Most of these workers were “trapped by contracts they cannot read, laws they do not understand, employers who take away their passports and their most basic human rights. The women and girls in Syria, who are snatched from the markets and sold as prostitutes; the North Korean women in China, sold as brides — all of these are the face of human trafficking today. It happens because of poverty. Because of illiteracy. Because of war.”
These forces that drive trafficking are the very evils that Rotary continues to fight with its work. “We work to build healthier, more prosperous communities where young people have hope for a better future, right where they are. By making education available to the poorest children, boys and girls alike — whether it means building toilet blocks in rural Indian schools, or supplying school children with pencils and uniforms in Africa. We support economic growth, through vocational training, through micro-loans, through mentoring. And we help communities stay healthy, by training midwives, equipping clinics, and immunising children. 1.2 million Rotarians, all over the world, are doing all of that and more — every hour of every day.”

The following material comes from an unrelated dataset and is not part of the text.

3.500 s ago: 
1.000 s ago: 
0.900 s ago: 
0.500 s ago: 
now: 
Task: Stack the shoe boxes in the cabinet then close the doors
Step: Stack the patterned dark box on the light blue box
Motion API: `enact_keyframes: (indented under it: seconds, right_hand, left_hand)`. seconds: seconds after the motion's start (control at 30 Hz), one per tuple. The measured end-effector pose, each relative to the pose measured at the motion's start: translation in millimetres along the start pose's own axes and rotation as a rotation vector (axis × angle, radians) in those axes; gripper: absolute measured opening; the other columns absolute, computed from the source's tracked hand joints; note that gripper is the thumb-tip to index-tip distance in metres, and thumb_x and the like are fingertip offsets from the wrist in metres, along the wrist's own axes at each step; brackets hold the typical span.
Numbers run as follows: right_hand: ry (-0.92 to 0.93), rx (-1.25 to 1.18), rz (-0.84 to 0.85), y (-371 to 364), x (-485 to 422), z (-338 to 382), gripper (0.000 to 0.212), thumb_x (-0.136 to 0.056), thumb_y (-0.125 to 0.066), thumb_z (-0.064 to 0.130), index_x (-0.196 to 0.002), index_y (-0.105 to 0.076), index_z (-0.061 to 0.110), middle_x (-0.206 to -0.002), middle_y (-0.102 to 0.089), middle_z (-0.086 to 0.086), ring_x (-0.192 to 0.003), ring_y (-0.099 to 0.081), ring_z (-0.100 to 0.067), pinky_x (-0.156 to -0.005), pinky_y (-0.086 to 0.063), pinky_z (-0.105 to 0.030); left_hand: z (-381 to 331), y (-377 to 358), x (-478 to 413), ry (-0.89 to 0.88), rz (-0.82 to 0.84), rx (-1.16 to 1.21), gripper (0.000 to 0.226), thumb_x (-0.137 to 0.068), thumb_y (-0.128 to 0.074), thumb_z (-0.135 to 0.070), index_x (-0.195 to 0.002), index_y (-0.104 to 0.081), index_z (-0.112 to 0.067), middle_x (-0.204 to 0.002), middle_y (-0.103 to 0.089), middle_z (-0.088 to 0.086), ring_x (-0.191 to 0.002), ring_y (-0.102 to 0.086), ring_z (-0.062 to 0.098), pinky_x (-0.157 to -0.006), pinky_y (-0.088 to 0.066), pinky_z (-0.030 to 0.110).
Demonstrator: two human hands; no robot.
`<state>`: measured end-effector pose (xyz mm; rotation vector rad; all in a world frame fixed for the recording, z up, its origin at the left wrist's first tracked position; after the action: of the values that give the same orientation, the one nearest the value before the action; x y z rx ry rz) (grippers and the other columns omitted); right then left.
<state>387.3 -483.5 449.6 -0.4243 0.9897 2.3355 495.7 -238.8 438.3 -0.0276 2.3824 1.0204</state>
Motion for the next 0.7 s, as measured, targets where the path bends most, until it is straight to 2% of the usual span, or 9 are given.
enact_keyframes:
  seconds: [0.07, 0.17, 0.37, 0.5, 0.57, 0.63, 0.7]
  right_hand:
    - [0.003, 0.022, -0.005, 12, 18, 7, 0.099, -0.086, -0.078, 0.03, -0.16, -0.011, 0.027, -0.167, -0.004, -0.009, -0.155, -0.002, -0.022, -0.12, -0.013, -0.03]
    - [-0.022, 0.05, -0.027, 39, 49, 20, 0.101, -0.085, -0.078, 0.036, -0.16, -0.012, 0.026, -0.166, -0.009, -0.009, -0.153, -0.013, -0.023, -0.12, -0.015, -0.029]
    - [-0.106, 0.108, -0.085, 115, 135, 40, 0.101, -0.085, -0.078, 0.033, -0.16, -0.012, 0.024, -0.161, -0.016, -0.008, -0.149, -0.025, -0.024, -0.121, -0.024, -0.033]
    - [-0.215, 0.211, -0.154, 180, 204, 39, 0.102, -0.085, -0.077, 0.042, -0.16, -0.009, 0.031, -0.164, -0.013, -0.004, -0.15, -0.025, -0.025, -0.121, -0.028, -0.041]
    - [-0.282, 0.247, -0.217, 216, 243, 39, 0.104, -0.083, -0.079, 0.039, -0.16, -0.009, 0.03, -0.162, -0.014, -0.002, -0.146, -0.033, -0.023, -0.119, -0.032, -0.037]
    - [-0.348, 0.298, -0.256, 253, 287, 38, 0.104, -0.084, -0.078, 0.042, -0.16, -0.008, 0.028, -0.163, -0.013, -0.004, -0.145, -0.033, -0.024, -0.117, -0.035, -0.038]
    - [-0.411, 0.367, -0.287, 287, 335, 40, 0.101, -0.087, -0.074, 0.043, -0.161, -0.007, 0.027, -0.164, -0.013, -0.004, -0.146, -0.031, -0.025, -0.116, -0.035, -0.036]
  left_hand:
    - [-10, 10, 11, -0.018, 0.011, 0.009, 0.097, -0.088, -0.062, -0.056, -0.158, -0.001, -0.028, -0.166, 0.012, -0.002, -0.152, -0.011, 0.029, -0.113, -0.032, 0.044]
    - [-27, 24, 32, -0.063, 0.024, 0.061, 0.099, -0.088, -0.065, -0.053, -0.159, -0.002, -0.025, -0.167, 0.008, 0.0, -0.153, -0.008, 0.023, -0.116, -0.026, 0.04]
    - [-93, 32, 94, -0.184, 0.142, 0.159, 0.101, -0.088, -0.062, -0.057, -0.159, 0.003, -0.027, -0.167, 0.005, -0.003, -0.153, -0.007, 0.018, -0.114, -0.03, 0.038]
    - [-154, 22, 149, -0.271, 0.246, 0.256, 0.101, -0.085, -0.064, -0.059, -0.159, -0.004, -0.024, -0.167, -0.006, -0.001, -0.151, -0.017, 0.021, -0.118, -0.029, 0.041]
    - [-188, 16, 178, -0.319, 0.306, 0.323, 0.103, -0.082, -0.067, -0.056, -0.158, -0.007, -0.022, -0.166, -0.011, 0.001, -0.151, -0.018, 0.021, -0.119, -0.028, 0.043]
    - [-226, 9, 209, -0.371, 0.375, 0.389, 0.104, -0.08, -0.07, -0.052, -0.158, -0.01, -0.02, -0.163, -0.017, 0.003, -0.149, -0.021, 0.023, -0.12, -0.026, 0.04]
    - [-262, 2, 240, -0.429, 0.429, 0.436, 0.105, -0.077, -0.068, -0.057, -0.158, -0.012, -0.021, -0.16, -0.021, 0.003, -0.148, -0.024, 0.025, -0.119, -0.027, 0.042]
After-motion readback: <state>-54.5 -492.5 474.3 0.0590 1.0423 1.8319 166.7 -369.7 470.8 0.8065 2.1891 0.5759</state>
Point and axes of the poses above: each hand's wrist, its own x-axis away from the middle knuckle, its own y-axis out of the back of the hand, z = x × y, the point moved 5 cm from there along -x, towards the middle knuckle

During its 110-year history, Rotary had learnt that to do something big — whether building a hospital, or ending polio, or stopping human trafficking — the first thing is to get the right partners. Fighting against human trafficking was an area outside Rotary’s core areas of focus, and hence the Rotarian Action Group Against Child Slavery was working in partnership with other specialised groups to take on this challenge, he added.
Distinguished participants at the meet included former US President Jimmy Carter, former US Supreme Court Judge Sandra Day O’Connor, Senators and representatives from law enforcement and anti-human trafficking and other advocacy groups.
Participants shared knowledge and resources and developed real-time solutions such as the establishment of national and international networks to compare proven results that reduce demand for sex workers.
The meeting discussed how despite international law and the laws of 134 countries criminalising it, trafficking of women and children for sexual exploitation is one of the fastest growing criminal enterprises in the world. A 2012 International Labour Organisation study has found that at least 20.9 million adults and children have been bought and sold worldwide into commercial sexual servitude, forced or bonded labour. A UN study says that nearly 80 per cent of human trafficking involves sexual exploitation.